Activity — Of the lines in the data below, write out exactly those from the one holding "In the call" through the one holding "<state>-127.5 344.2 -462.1", both included.

Exercise data —
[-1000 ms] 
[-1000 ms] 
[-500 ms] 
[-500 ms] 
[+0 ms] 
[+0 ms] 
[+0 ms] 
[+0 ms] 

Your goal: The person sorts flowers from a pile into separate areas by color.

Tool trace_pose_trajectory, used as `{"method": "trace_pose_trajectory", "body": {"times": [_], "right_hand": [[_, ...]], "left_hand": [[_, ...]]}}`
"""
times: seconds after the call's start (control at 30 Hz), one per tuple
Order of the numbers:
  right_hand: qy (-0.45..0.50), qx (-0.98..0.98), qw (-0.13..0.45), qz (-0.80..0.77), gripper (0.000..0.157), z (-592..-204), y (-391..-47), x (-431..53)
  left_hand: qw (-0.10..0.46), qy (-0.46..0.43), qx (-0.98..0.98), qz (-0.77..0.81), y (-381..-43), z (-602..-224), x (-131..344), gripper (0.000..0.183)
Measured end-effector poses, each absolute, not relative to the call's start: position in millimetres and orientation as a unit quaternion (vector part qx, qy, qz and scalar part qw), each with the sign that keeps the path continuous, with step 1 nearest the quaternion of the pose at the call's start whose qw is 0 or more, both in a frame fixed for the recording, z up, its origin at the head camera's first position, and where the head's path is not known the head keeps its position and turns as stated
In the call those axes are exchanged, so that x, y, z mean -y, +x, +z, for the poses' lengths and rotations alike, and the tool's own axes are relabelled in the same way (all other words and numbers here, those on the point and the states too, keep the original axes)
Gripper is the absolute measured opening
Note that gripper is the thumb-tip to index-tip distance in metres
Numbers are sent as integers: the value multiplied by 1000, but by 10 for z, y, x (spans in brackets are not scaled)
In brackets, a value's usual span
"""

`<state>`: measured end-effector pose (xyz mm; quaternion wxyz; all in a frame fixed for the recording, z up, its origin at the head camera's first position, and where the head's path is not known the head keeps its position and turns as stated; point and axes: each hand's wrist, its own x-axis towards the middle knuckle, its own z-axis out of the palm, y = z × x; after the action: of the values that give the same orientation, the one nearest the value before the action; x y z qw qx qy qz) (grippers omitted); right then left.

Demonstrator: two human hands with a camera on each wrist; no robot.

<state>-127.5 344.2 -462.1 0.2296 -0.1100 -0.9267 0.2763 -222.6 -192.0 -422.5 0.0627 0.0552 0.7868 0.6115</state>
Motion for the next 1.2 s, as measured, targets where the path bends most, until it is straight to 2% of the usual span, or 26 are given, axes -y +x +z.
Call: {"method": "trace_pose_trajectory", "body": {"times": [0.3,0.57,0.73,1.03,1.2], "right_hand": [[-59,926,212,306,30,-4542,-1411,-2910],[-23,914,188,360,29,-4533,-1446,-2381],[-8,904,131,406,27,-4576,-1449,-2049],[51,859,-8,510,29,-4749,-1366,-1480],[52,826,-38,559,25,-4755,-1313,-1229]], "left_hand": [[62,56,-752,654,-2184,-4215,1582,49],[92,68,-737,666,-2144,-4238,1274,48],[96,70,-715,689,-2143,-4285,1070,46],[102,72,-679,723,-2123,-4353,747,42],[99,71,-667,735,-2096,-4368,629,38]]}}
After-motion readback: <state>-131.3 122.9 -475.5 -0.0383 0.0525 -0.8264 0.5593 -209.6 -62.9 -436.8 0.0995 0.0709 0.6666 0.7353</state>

Answer to this task —
In the call those axes are exchanged, so that x, y, z mean -y, +x, +z, for the poses' lengths and rotations alike, and the tool's own axes are relabelled in the same way (all other words and numbers here, those on the point and the states too, keep the original axes)
Gripper is the absolute measured opening
Note that gripper is the thumb-tip to index-tip distance in metres
Numbers are sent as integers: the value multiplied by 1000, but by 10 for z, y, x (spans in brackets are not scaled)
In brackets, a value's usual span
"""

`<state>`: measured end-effector pose (xyz mm; quaternion wxyz; all in a frame fixed for the recording, z up, its origin at the head camera's first position, and where the head's path is not known the head keeps its position and turns as stated; point and axes: each hand's wrist, its own x-axis towards the middle knuckle, its own z-axis out of the palm, y = z × x; after the action: of the values that give the same orientation, the one nearest the value before the action; x y z qw qx qy qz) (grippers omitted); right then left.

Demonstrator: two human hands with a camera on each wrist; no robot.

<state>-127.5 344.2 -462.1 0.2296 -0.1100 -0.9267 0.2763 -222.6 -192.0 -422.5 0.0627 0.0552 0.7868 0.6115</state>

This exercise requires no further output.